Task item -
Whenever a line in the data holds the string "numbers", copy that line.

Material provided -
· · · ·
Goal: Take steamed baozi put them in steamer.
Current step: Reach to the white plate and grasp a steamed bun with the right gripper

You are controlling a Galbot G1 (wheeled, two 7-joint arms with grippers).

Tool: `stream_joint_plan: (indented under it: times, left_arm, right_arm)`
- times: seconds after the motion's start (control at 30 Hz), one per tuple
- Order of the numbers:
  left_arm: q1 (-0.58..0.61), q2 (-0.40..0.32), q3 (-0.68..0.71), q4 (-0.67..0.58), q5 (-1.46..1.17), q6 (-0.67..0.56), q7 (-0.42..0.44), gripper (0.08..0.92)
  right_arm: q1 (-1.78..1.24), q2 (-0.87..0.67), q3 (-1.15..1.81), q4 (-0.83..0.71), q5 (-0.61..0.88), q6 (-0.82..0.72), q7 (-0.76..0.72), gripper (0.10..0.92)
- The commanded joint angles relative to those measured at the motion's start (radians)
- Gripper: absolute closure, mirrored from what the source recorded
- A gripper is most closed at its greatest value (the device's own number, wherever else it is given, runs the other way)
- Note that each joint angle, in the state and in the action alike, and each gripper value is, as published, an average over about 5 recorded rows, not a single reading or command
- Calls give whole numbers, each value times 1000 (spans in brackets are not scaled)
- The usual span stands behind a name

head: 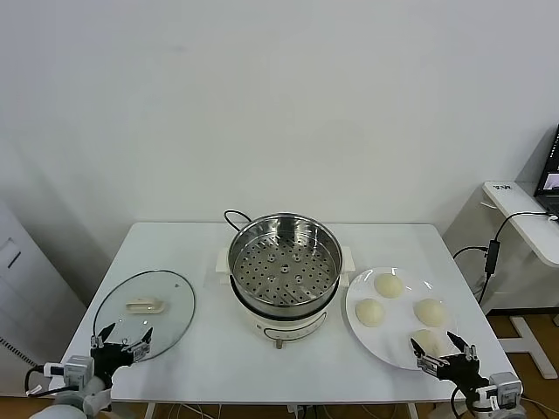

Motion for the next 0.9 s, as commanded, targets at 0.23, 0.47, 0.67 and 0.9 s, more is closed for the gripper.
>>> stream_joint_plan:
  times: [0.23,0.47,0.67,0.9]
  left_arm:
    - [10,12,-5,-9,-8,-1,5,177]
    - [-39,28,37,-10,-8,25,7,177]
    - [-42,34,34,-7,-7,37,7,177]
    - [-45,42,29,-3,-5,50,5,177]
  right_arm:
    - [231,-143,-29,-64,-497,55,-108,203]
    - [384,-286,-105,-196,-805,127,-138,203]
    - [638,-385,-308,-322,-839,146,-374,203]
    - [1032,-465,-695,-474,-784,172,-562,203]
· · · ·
Task result -
- Order of the numbers:
- Calls give whole numbers, each value times 1000 (spans in brackets are not scaled)

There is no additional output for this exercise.